As technology continues its relentless march, it is becoming easier than ever to have all the information about sustainable food you need on your phone, meaning you can keep checking while you are doing your shopping.
As well as websites, there are dozens of smartphone apps centred on fish, providing all sorts of information
Unfortunately – like many things on the internet – it can be hard to sift through everything out there to get the information you want.
On a rainy day at EcoEats, we had a browse through what’s out there and came up with the best 3 apps (all free of course!) for your phone. All are readily available from the iTunes store.
Hugh’s Fish Fight
Coming off the back of the popular Channel 4 show of the same name, the Hugh’s Fish Fight App follows a similar ‘challengey’ theme. Straight from entering the app you are invited to sign up to receive a different seasonal recipe to cook every fortnight. There is a lot of information about the whole collaboration project, as well as general alphabetical guides about which fish to eat and what to make with them.

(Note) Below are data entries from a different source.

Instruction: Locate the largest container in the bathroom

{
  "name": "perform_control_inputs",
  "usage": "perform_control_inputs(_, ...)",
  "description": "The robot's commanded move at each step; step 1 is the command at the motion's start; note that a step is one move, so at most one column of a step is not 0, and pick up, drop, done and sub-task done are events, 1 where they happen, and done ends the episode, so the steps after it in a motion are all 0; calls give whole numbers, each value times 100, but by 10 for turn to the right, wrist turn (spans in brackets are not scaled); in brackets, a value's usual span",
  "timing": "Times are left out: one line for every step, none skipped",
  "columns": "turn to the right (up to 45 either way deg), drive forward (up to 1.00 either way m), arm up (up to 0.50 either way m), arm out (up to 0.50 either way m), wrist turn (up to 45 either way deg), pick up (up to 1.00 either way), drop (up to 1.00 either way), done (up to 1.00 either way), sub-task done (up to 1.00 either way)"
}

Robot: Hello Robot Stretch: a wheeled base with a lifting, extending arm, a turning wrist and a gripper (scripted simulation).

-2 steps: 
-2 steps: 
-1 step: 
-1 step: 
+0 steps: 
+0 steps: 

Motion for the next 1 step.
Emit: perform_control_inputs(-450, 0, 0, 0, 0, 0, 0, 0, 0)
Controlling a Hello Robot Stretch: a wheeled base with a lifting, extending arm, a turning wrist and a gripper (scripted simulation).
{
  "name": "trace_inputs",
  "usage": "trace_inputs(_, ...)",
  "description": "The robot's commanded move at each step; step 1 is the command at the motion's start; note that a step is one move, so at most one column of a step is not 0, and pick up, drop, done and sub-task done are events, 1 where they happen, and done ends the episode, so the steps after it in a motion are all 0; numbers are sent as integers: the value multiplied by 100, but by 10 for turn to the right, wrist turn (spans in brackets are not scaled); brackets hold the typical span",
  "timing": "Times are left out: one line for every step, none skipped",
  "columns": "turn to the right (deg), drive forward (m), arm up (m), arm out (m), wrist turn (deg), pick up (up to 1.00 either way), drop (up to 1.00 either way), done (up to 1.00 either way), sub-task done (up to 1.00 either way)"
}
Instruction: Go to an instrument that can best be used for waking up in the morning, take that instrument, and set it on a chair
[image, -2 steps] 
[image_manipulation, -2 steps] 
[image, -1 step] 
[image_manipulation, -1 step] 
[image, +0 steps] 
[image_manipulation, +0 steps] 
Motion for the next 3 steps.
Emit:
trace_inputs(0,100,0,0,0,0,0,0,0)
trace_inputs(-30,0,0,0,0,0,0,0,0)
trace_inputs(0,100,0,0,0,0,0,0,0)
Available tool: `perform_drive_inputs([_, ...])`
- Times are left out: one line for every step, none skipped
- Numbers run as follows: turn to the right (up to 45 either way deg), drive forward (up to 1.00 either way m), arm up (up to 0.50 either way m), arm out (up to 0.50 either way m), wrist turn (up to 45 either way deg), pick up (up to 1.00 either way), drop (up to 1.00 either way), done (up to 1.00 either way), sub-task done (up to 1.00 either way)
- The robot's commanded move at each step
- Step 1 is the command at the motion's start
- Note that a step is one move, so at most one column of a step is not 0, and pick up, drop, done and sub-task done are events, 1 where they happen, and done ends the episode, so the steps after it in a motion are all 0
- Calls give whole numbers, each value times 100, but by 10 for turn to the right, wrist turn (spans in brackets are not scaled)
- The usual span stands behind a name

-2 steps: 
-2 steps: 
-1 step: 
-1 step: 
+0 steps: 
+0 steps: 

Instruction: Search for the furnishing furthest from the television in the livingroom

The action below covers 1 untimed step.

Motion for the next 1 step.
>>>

The real strength of the app though comes with Fish2Fork’s Restaurant Guide. This alphabetical list covers numerous UK restaurants, ranging from Alain Ducasse at The Dorchester (just 1 and a half stars as it happens!) to eateries in Edinburgh and Leith. The five-star rating system covers both the menu and sourcing policy of each restaurant, and also includes the date reviewed. Most of these times are within two years so the system couldn’t be called outdated, but it does mean that some rankings may be old as two years is a long time in sustainable food.
Best for: The restaurant list is very good if sustainable policies make a difference to where you eat out. You won’t find every restaurant in the country on there but you’ll get a fair idea. Also, the app really is an addition to the TV programme. If you’re a fan of Hugh and his work, you’ll be a fan of this app.
Avoid if: You’re not a fan of the show! Away from the recipes, there isn’t that much general information available about how to eat sustainably at home rather than in restaurants.
Sustainable Fish City
This is the official app produced by the company of the same name, which aims to make London the first Sustainable Fish City, after making all fish sold in the Olympic Park from sustainable sources last year. This app is really for the home, teaching what are the best fish to buy and cook. There are several links to other useful websites and apps, and plenty of opportunity to sign up for more information.
The highlight of this app comes in the ‘Top Ten Swaps’ category. Covering tuna, salmon, haddock, cod, prawns, plaice, swordfish, sea bass, skate, and halibut, the app offers alternatives to the mainstream or traditional ways of buying them, and mentions which supermarkets they can be bought at.
Best for: Home shopping. It is an excellent way of teaching yourself which fish to buy for everyday cooking that stays committed to the pledge of sustainability while not shirking on quality. There are also several points of reference on various pages, so if you’re keen to know more then it is a very useful app indeed.
Avoid if: The title page of the app – a sardine can that you peel back – is inventive but not the most practical, so could annoy some. The overall design of the app could be seen as bit 90s too; it is very blocky. Also, if you don’t do much home cooking then you probably can’t learn a lot directly from this.
Good Fish Guide
This app is the creation of the Marine Conservation Society, one of the key lobbying groups pushing for change in this area, and it serves largely as an encyclopedia of the latest status of fish around the world. Set out like an iTunes library and alphabetical, each fish has a traffic light rating of Green – Eat, Yellow – Think, and Red – Avoid, alongside advice on what to do with the fish and detailed information where available of where and how they are caught currently.
The list is updated as and when the status of the fish change, and the Marine Conservation Society is in as good a position as any to know when these changes occur.
Best for: Comprehensive knowledge of every fish: what it is, where it is found, and what you should currently do/about it. There really is no better app for that level of detail about fish.
Avoid if: It really is what it says on the tin – a good guide to fish. This means it is quite specific, it doesn’t give the prices that you get from Sustainable Fish City, nor the recipes that you get with Hugh’s Fish Fight. It is certainly the best at what it does, but it doesn’t cover everything.